DISCOVERY NASA sets July 13 date for blastoff

This will be the first launch since Columbia exploded in 2003.
CAPE CANAVERAL, Fla. -- Despite lingering safety concerns, NASA mission managers officially declared Discovery ready for the first shuttle launch since the February 2003 accident that destroyed Columbia and killed its seven astronauts.
Liftoff from the Kennedy Space Center is scheduled for July 13 at 2:51 p.m., though the launch "window" doesn't close until July 31.
"Based on a very thorough and very successful flight readiness review, we are currently go for launch of Discovery," NASA Administrator Michael Griffin said Thursday after a meeting of top shuttle managers that spanned two days.
"The proximate causes of the loss of Columbia have been addressed," he said. "We honestly believe this is the cleanest flight we have ever done. The only flight that will ever be cleaner is the next one."
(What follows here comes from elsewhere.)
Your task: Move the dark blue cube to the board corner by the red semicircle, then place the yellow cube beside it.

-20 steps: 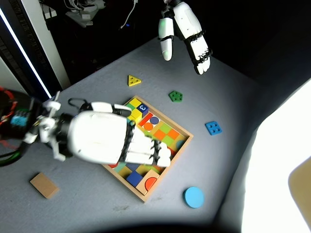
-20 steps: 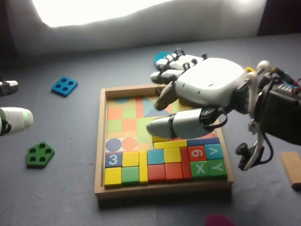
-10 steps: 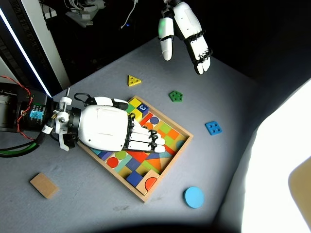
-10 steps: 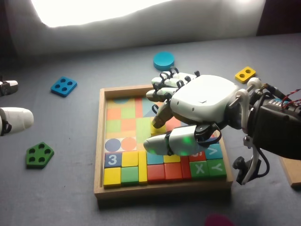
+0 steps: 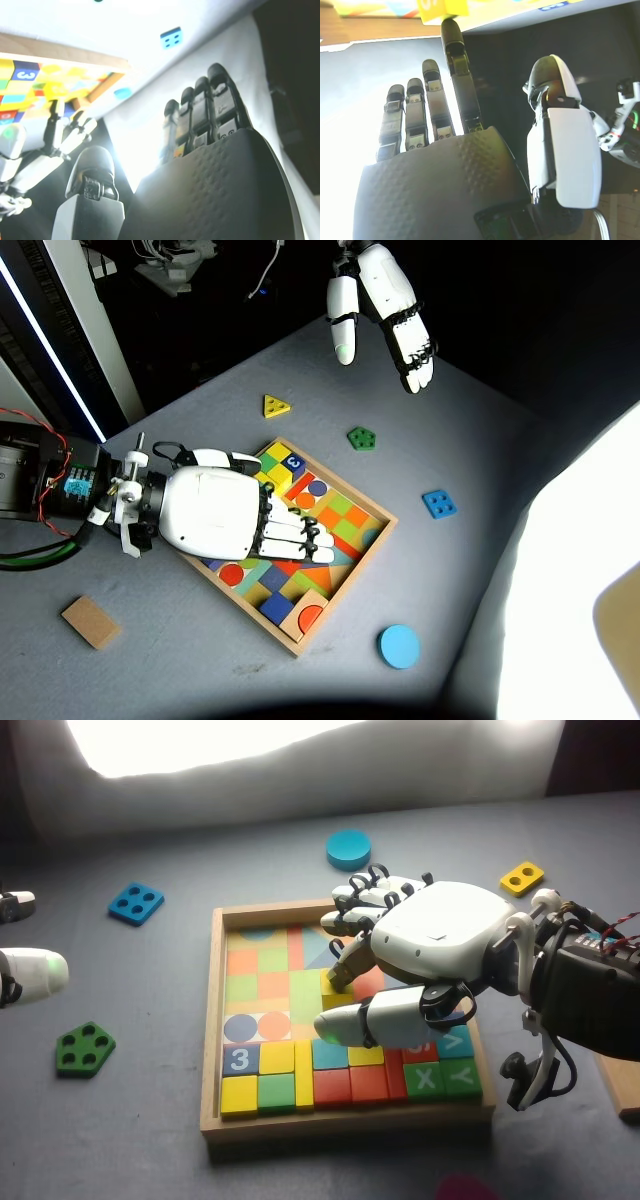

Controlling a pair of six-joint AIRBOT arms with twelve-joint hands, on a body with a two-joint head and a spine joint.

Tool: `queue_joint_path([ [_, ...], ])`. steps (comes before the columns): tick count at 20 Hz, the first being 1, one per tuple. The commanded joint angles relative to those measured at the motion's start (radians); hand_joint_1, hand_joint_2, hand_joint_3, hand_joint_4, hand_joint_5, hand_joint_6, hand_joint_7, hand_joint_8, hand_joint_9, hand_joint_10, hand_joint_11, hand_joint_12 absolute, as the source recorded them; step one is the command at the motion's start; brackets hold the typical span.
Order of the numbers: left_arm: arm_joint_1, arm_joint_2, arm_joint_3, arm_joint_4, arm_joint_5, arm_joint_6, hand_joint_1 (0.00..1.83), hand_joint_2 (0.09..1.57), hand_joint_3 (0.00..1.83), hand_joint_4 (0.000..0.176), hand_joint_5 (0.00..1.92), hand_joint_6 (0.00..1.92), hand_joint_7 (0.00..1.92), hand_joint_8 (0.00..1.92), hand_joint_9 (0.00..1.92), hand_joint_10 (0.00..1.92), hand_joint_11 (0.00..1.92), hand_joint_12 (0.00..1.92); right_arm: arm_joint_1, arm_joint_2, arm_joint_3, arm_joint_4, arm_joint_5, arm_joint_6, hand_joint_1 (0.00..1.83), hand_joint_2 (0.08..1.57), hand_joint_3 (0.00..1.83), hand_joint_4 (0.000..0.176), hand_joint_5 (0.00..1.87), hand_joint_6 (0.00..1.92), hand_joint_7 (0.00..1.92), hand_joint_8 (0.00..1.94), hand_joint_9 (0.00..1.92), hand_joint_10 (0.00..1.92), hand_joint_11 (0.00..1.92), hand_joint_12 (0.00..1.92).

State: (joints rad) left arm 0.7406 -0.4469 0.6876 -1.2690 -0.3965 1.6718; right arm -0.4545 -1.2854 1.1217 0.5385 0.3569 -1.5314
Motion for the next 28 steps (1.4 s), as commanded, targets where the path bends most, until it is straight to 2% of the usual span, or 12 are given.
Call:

The decision came despite a report earlier this week from a NASA-appointed task force, which said engineers still had not resolved the three most challenging safety recommendations issued by a post-Columbia investigative panel.
Columbia investigation findings
Columbia shattered in flight as it returned to the space center on Feb. 1, 2003. Investigators blamed the accident on insulating foam that peeled from the shuttle's external fuel tank during blastoff, punched a hole in Columbia's left wing and allowed superheated atmospheric gases to enter the craft.
The task force said that not all sources of foam and other debris had been eliminated; the shuttle has not been sufficiently "hardened" and astronauts still lack a proven technique to repair damage during a mission.
Still, the task force praised NASA for fulfilling 12 other safety recommendations, and several of its leaders said they would not hesitate to fly aboard Discovery. Griffin said Thursday that fixes for the remaining concerns "are not doable based on our knowledge today."